Hamilton got a better start – enough so that he was able to get completely alongside Verstappen on the run up the hill to the braking zone, and while Verstappen put a massive squeeze on the Mercedes, there was little else he could do to defend the lead, as he desperately ran wide on the exit, hoping in vain that there might be space for him to cling on.
From here though, rather than getting flustered at the undoing of all of the hard work he had put in from the day before, Verstappen was immediately refocused on winning the race, acknowledging that this was going to be about strategy and tyre wear.
From the cockpit the Dutchman was able to read the race very well, initially reporting to the team that Hamilton was sliding a lot, and struggling for performance. This, combined with the Red Bull pace in the first stint, gave them a fairly open goal of an undercut, which they took.
Despite passing Daniel Ricciardo, the Red Bull man managed to pump in a fast-enough out-lap to ensure Hamilton couldn’t cover him the following lap, meaning he had taken the net lead. Realising what was then going to unfold he suggested to the team that they pit Sergio Perez to make sure Hamilton couldn’t keep going too long in order to gain a larger tyre offset, as he’d need to protect from the undercut.
A driver trying to dictate the strategy of his team mate is pretty much unheard of during the race, but Red Bull duly brought Perez in, and Hamilton was forced to cover him.
We know that Red Bull are sacrificing Perez from time to time, purely to aim for the drivers' title. Even as early as Silverstone they pitted Perez out of the points, just so he could get fastest lap and stop Hamilton picking up the extra point.
It’s a slightly bizarre dynamic when the lead driver starts to suggest it as well though over the team radio, but it just shows how single-minded Verstappen is right now. He’s acting like a driver who has been here before and has the experience to read the race and make the right calls, even in these high-pressure scenarios.
The entire team, including his team mate, are all pulling in the same direction. That was also clear by the way Perez offered no fight to Verstappen on the opening lap after Turn 1.

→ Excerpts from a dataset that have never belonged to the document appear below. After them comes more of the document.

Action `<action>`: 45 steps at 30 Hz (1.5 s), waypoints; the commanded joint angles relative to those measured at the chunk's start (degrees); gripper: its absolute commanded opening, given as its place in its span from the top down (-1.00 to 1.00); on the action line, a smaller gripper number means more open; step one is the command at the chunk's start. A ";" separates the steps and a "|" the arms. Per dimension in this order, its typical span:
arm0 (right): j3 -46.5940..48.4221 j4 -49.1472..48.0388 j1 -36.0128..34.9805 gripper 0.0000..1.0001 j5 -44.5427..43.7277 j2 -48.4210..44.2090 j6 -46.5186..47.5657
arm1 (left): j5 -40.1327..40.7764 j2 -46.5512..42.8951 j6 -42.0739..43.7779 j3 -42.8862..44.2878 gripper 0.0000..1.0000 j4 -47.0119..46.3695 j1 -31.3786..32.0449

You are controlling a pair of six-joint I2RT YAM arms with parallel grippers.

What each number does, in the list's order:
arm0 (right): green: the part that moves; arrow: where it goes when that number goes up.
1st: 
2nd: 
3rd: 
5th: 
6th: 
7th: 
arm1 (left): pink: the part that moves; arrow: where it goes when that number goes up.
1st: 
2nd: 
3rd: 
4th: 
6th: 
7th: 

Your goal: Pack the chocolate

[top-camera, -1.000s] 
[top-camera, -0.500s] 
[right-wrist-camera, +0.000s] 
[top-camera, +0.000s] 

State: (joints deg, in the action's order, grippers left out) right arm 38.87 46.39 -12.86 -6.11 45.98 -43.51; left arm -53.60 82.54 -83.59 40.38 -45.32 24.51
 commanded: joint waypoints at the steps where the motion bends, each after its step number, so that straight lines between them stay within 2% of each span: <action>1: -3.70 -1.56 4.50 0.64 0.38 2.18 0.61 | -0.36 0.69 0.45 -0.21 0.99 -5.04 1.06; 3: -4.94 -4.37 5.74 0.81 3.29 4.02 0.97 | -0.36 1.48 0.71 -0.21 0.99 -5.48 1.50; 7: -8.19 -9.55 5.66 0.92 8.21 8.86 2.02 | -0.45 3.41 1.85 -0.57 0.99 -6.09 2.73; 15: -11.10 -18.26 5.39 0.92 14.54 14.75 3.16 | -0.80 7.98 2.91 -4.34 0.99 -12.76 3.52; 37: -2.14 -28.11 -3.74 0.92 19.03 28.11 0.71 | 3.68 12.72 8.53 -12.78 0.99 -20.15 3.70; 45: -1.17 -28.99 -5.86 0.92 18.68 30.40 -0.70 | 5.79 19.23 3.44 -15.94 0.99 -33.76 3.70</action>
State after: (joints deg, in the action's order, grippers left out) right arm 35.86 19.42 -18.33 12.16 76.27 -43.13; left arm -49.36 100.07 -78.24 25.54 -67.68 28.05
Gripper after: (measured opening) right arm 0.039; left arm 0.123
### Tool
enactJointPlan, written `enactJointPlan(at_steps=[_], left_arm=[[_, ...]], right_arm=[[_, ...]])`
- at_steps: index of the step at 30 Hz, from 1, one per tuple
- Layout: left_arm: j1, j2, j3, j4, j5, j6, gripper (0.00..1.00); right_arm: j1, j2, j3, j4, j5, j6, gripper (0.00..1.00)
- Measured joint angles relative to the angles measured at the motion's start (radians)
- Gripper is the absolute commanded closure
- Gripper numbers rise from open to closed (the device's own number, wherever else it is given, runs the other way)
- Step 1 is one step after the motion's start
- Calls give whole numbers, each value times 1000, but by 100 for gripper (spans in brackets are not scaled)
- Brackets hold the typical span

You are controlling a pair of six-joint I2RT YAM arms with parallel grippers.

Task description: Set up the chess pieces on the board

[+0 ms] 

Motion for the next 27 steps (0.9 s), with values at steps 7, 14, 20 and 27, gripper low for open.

He managed to seal the win in the end with a well-measured final stint on the hard tyres to hold off a charging Hamilton, who had eight-lap fresher tyres.
Maybe this was a race that Hamilton simply couldn’t win, given Red Bull had the faster car, but with Hamilton driving the wheels off the Mercedes as usual, it still needed a perfectly-executed race from Red Bull to stop him and that’s what they provided.
Once Hamilton was undercut at the first stop, Red Bull took the race out of Mercedes’ hands, by pre-empting their second stop and pitting early.
Even then it was exceptionally close, but the management of the race by Verstappen was sublime and meant that he had enough tyres left, so that Hamilton couldn’t quite get close enough to launch a proper offensive.
I thought Austin might favour Mercedes, especially given Hamilton’s previous form at the circuit, and Mercedes’ strong pace since the summer break, but the fact that Red Bull could still win, even when Hamilton was driving at his very best, will give them an enormous boost heading to a circuit they’ve always been strong at.
Verstappen was downbeat after Turkey, thinking that Mercedes might be picking up momentum. In one fell swoop he has turned it on its head. He has a 12-point lead – the most either driver has had since Silverstone, and the next race is Mexico, which has usually been an Achilles' heel for Mercedes, and on top of all of that Hamilton has the probability of another engine penalty hanging over him.
With a perfect drive, Verstappen has just cemented himself as favourite once more, and if he were to go on and win the title this year, a race like Austin might be looked back on as a champion's drive.
Even with the momentum though there is no let-up. With the championship as it has been this year, I’m sure there will be even more twists and turns before Abu Dhabi.